To Waveform class has a number of useful methods for manipulating audio data, e.g., adding Gaussian noise to an audio segment (add_gaussian_noise()), or splitting an audio segment into several shorter segments (segment()). Please consult the documentation of the Waveform module for the complete list.

Spectrograms

Four different types of spectrograms have been implemented in ketos: magnitude spectrogram, power spectrogram, mel spectrogram, and CQT spectrogram. These are all derived from the same Spectrogram parent class, which in turn derives from the BaseAudio base class.

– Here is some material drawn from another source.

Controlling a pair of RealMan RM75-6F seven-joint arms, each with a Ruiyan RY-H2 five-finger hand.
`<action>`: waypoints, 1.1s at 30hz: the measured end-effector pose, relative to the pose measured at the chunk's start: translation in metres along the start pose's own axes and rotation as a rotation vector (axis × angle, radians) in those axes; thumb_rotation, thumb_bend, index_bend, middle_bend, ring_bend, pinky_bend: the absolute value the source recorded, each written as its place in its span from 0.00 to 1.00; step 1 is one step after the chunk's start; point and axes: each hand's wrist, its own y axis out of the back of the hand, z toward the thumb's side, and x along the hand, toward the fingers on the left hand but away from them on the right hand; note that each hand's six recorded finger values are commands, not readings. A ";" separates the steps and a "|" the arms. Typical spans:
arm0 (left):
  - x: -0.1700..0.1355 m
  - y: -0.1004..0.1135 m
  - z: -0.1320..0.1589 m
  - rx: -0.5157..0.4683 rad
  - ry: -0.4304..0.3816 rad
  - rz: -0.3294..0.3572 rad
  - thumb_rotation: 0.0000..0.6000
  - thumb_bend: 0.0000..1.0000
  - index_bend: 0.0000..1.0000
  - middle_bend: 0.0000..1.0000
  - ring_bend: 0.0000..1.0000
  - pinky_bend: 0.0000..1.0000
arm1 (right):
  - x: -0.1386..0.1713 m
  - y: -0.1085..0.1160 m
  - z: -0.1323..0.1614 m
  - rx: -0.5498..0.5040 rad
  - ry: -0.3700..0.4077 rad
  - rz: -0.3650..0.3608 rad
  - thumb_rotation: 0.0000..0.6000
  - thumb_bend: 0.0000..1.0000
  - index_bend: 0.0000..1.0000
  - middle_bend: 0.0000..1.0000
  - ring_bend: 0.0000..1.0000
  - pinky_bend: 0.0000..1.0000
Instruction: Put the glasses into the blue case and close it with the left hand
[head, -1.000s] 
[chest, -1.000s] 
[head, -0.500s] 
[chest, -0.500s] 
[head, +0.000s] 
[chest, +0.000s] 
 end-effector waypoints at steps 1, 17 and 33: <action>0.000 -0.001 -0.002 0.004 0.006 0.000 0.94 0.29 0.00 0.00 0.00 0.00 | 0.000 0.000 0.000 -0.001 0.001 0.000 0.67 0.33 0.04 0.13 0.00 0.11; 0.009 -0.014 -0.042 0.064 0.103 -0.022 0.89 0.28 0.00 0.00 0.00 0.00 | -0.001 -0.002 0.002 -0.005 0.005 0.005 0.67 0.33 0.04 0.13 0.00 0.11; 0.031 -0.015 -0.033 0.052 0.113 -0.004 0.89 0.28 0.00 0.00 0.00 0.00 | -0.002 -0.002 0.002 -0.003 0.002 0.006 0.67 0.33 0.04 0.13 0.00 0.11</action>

The spectrogram classes provide interfaces for computing and manipulating spectral frequency presentations of audio data. Like a waveform, a spectrogram object can also be created directly from a wav file:

>>> from ketos.audio.spectrogram import MagSpectrogram
>>> spec = MagSpectrogram.from_wav('sound.wav', window=0.2, step=0.01, offset=3.0, duration=6.0) #spectrogram of a 6-s long segment starting 3 s from the beginning of the audio file

The MagSpectrogram object thus created stores the spectral representation of the audio data as a (masked) 2D Numpy array along with the filename, offset, and some additional attributes:

>>> type(spec.get_data())
<class 'numpy.ma.core.MaskedArray'>
>>> audio.get_filename()
'sound.wav'
>>> spec.get_offset()
3.0
>>> spec.get_attrs()
{'time_res': 0.01, 'freq_min': 0.0, 'freq_res': 4.9504950495049505, 'window_func': 'hamming', 'type': 'MagSpectrogram'}

The spectrogram classes have a number of useful methods for manipulating spectrograms, e.g., cropping in either the time or frequency dimension or both (crop()), or recovering the original waveform (recover_waveform()). Note that annotations can be added to both waveform and spectrogram objects using the annotate() method. For example,:

>>> spec.annotate(start=3.5, end=4.6, label=1)
>>> spec.get_annotations()
   label  start  end  freq_min  freq_max
0      1    3.5  4.6       NaN       NaN

See the documentation of the Spectrogram module for the complete list.

Loading Multiple Audio Segments

The AudioSelectionLoader and AudioFrameLoader classes provide convenient interfaces for loading a selection or sequence of audio segments into memory, one at a time. For example,:

>>> from ketos.audio.audio_loader import AudioFrameLoader
>>> # specify the audio representation
>>> audio_repres = {'type':'MagSpectrogram', 'window':0.2, 'step':0.01}
>>> # create an object for loading 3-s long segments with a step size of 1.5 s (50% overlap)
>>> loader = AudioFrameLoader(frame=3.0, step=1.5, filename='sound.wav', repres=audio_repres)
>>> # load the first two segments
>>> spec1 = next(loader)
>>> spec2 = next(loader)

See the documentation of the Audio Loader module for more examples and details.